Backup and Restore a Kafka Cluster on Kubernetes

The lastest Mirror Maker2 is able to replicate the Kafka from one cluster to the destination cluster. However the backup and restore requirement is still there for the local Kafka cluster. When a Kafka cluster is running on Kubernetes, the traditional backup/restore method needs to be revised. On the other hand, the standardization of Kubernetes Storage API with Container Storage Interface (CSI) makes the backup/restore for stateful app on Kubernetes much easier.

Using IBM event streams V10.1 (Kafka 2.6) as an example, this paper explores how we can backup and restore for a local Kafka Cluster. The Statefulsets of Kafka is running on Ceph RBD block storage with the Rook operator.

Backup Kafka Cluster with CSI Volume Cloning

Since Kafka is running on Kubernetes, the backup of the configuration of the Kafka cluster becomes a question of how to backup the etcd database, which is well known and I skip it here.
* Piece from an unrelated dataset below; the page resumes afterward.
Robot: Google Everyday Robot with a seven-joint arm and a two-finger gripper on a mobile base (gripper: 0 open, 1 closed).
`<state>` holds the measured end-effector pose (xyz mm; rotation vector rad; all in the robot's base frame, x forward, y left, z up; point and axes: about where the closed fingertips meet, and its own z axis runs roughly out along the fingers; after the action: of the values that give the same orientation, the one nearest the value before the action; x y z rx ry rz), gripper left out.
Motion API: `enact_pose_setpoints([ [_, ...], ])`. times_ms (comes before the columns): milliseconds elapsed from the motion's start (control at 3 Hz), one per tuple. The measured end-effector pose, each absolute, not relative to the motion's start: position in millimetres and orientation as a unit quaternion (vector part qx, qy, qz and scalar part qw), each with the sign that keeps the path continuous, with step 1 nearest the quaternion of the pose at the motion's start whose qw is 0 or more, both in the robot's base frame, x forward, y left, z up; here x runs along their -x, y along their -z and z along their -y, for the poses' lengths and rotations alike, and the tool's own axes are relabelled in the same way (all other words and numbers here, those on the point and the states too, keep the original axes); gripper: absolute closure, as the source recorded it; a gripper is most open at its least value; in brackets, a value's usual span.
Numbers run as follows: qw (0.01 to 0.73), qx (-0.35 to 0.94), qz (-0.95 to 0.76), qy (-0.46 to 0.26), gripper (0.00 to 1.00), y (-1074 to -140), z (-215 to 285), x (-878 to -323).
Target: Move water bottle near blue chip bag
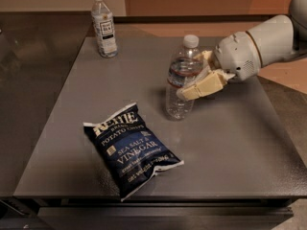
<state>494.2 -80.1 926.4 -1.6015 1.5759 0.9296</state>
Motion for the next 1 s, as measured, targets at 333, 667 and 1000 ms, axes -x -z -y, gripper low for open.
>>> enact_pose_setpoints([
  [333,0.344,0.625,-0.598,-0.366,1.00,-920.8,70.6,-492.8],
  [667,0.343,0.627,-0.593,-0.371,1.00,-918.6,64.2,-492.9],
  [1000,0.340,0.632,-0.588,-0.374,0.85,-916.8,56.2,-492.0],
])
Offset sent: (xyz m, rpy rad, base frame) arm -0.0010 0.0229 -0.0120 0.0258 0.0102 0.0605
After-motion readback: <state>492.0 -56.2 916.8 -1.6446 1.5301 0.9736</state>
Now for the messages and offsets of the topics in the Kafka cluster, we need to back up the persistent volume for each of the brokers. In my test environment, I have 3 brokers with the Ceph RBD block storage provisioned dynamically with the PVC named as respectively.
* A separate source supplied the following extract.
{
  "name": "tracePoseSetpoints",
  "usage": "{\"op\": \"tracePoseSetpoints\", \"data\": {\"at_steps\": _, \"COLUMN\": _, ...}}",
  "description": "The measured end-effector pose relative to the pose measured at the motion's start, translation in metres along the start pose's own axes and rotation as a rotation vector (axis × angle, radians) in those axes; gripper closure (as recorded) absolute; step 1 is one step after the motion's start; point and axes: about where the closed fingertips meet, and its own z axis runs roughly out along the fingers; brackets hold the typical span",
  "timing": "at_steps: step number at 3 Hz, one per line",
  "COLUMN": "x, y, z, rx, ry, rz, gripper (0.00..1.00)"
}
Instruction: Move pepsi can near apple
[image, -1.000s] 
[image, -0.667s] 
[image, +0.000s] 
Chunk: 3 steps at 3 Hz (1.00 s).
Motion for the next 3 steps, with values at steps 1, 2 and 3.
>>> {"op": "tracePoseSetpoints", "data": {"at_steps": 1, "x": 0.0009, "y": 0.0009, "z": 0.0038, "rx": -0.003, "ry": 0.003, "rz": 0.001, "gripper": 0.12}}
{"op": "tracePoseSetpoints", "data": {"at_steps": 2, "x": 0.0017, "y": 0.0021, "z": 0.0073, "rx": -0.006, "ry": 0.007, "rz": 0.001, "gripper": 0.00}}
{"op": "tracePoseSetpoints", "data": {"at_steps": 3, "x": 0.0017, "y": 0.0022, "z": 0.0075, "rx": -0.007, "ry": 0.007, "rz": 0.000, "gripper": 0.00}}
Thanks to the CSI volume cloning supported by Rook Ceph, the backup of the volume for the topic becomes a declarative YAML task. For each of the PVC of the brokers, apply the following YAML with kubectl.

apiVersion: v1
kind: PersistentVolumeClaim
metadata:
name: broker0-clone
namespace: eventstreams
spec:
storageClassName: rook-ceph-block
dataSource:
name: data-minimal-prod-kafka-0
kind: PersistentVolumeClaim
accessModes:
- ReadWriteOnce
resources:
requests:
storage: 4Gi

Notice it's a PVC object where the dataSource is defined as the source PVC from which it will clone the volume. The accessModes and the sizing will follow the source PVC.

Once the PVC is ready, the volume is cloned, data are backed up. Ideally, of course, it's better to shut down the Kafka cluster to make sure no data is lost before the volume cloning. But it will introduce downtime. If the loss of some messages is tolerant, we can let Kafka to perform its recovery point action to validate and recover the data.

Disasters…

Let's simulate a disaster, the brokers data are lost by deleting the data on the volume.
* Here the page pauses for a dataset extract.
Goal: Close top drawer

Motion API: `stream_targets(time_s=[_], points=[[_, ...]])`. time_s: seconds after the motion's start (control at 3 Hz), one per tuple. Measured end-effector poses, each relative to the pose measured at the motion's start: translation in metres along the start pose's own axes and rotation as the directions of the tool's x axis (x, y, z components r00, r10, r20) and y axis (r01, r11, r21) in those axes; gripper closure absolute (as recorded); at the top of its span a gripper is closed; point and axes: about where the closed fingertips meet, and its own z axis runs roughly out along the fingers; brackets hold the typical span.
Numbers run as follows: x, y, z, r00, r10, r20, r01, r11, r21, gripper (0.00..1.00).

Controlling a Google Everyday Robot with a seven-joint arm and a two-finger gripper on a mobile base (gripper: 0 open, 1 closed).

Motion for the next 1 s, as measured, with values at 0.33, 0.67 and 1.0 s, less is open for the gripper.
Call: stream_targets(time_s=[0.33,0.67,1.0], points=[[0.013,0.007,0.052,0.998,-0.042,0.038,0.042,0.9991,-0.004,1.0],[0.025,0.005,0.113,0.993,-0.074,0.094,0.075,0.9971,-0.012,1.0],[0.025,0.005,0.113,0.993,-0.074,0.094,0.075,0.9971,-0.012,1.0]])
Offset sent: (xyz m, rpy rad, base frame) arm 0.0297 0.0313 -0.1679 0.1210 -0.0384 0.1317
oc exec -i minimal-prod-kafka-0 -- bash -c 'rm -rf /var/lib/kafka/data/*' 
oc exec -i minimal-prod-kafka-1 -- bash -c 'rm -rf /var/lib/kafka/data/*'
oc exec -i minimal-prod-kafka-2 -- bash -c 'rm -rf /var/lib/kafka/data/*'

Restore

Before start, let's scale down the Statefulsets of brokers to 0 so that it won’t write any data on the PV.

Create the following Kubernetes Job.

apiVersion: batch/v1
kind: Job
metadata:
name: restore-1603637288
namespace: eventstreams
spec:
template:
spec:
containers:
- name: restore
image: ubuntu
command:
- sh
- -c
- rm -rf /broker0/*; cp -r /broker0-clone/* /broker0; rm -rf /broker1/*; cp -r /broker1-clone/* /broker1; rm -rf /broker2/*; cp -r /broker2-clone/* /broker2
volumeMounts:
- name: broker0
mountPath: /broker0
- name: broker0-clone
mountPath: /broker0-clone
- name: broker1
mountPath: /broker1
- name: broker1-clone
mountPath: /broker1-clone
- name: broker2
mountPath: /broker2
- name: broker2-clone
mountPath: /broker2-clone
restartPolicy: Never
volumes:
- name: broker0-clone
persistentVolumeClaim:
claimName: broker0-clone
- name: broker0
persistentVolumeClaim:
claimName: data-minimal-prod-kafka-0
- name: broker1-clone
persistentVolumeClaim:
claimName: broker1-clone
- name: broker1
persistentVolumeClaim:
claimName: data-minimal-prod-kafka-1
- name: broker2-clone
persistentVolumeClaim:
claimName: broker2-clone
- name: broker2
persistentVolumeClaim:
claimName: data-minimal-prod-kafka-2

In this job, we mount both the clone volume and the source volume. Cleanup the source volume, copy back the content to the source volume from the clone volume.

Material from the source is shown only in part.